What is required: Omitting the pictures, print every line below exactly as it stands.
START Source material
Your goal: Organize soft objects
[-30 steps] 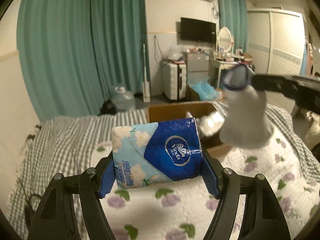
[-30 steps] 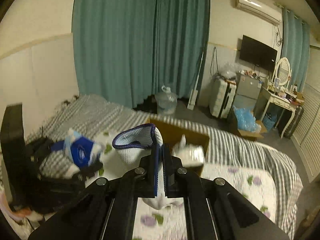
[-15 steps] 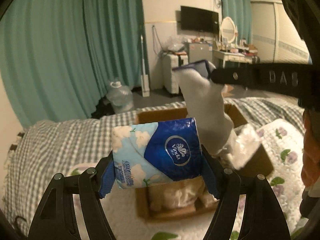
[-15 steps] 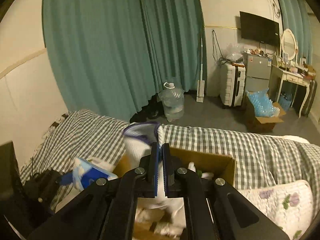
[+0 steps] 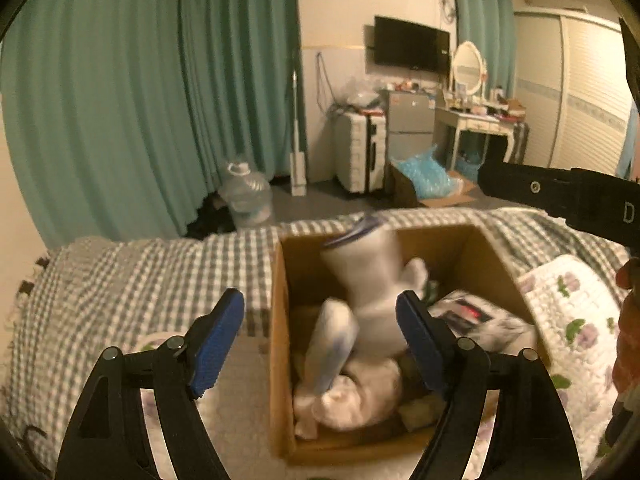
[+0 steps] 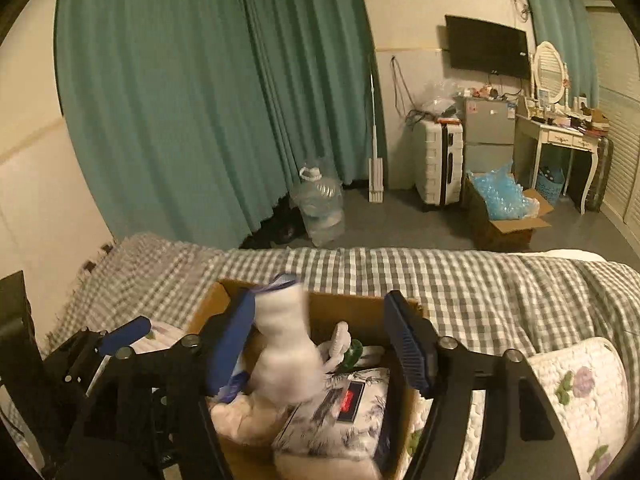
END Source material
Response below:
Your goal: Organize soft objects
[-30 steps] 
[-30 steps] 
[-15 steps] 
[-15 steps] 
[+0 steps] 
[+0 steps] 

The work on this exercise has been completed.